HISTOIRE 31

13. HON CAU, BAGNE-JARDIN DES “ POLITIQUES “ DES ANNÉES TRENTE
Hon Cau, l’île des aréquiers, est située à environ 12 km au nord-est de la Grande Condore. Sa superficie est de 180 hectares. Pendant longtemps la ressource principale a été constituée par les nids d’hirondelles ramassés sur les falaises rocheuses.
Au début du XIXe siècle les vallées fertiles du sud ont été défrichées et un hameau y a été fondé, portant le nom de Madame Vo Thi Thiêt, contemporaine du futur empereur Gia Long. Elle lui vint en aide pendant son séjour dans l’archipel, le ravitailla en paddy et fit tisser pour lui de la soie grège.
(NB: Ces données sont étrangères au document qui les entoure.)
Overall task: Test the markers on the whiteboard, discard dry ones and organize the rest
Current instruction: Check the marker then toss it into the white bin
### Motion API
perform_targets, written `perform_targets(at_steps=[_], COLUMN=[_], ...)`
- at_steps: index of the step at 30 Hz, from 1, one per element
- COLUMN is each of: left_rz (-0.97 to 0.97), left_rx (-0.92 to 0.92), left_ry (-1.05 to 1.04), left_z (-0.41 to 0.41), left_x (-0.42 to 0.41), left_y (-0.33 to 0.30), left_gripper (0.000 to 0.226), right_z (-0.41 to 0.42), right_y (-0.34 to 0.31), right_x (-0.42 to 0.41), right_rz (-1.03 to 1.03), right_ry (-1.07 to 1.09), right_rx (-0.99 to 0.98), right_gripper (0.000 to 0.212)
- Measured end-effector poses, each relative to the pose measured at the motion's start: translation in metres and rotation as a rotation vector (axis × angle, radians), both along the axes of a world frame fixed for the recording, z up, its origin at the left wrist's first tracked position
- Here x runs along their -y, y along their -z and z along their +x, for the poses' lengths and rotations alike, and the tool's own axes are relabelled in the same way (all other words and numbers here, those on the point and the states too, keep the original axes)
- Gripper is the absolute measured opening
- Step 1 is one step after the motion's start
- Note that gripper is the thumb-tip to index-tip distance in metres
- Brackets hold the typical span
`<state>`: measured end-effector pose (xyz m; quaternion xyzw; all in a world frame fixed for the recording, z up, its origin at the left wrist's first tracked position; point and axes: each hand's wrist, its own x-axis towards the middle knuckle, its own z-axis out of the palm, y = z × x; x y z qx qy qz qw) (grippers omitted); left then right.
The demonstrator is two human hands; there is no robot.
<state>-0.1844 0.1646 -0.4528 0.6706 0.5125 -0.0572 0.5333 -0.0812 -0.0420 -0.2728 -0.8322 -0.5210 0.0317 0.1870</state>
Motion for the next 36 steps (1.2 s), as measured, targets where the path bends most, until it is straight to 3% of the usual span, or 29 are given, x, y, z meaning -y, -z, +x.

La production agricole du hameau était écoulée en Cochinchine, notamment les noix d’arec particulièrement appréciées, d’où le nom donné à l’île.
J.C. Demariaux s’y est rendu alors qu’on y détenait les vedettes du bagne parmi lesquelles les prisonniers politiques importants. Voici la description qu’il en donne.
” Je ne connais pas d’endroit plus ravissant. On dirait une corbeille de verdure découpée dans un jardin anglais, et déposée sur la mer…
C’est un véritable paysage d’églogue qui s’offre à mes yeux (alors que le bateau se rapproche). Une végétation tropicale enchevêtrée monte à l’assaut d’une colline rocheuse : cocotiers pluvieux, palmiers vernissés, bananiers à chevelure blonde, frangipaniers de neige, flamboyants pourpre, manguiers, muscadiers, calebassiers.
Et, dominant le tout, les longues tiges annelées, surmontées d’un plumeau, des aréquiers.
Dans les clairières le sol est chaotique. Des crevasses, qui ont dû être des solfatares, serpentent çà et là. Hon Cau fut plusieurs fois secouée par des tremblements de terre.
Tout à fait au sommet un monument patiné et moussu élève vers le ciel une croix de pierre. C’est le tombeau de Mme Vo Thi Thiêt…
Nous débarquons sur la plage lumineuse.
De riantes cases en bambous et en torchis se dressent au milieu de plantations impeccables : maïs, canneliers, légumes de toutes sortes qui ravitaillent le bagne.
En plus des prisonniers notoires à surveiller, on enferme dans l’île des aréquiers les vieillards qui ont besoin de repos. Ils mènent là une existence paisible à pêcher, jardiner, élever des poulets et des pigeons verts. Certains sont ici depuis vingt ans. ”
Il est probable que les communistes ont dû maudire les VNQDD après la tentative d’évasion de ces derniers, tentative qui eut pour conséquence que les ” politiques ” furent tous ramenés dans le Bagne II, lieu de séjour beaucoup moins agréable que Hon Cau, l’île enchanteresse.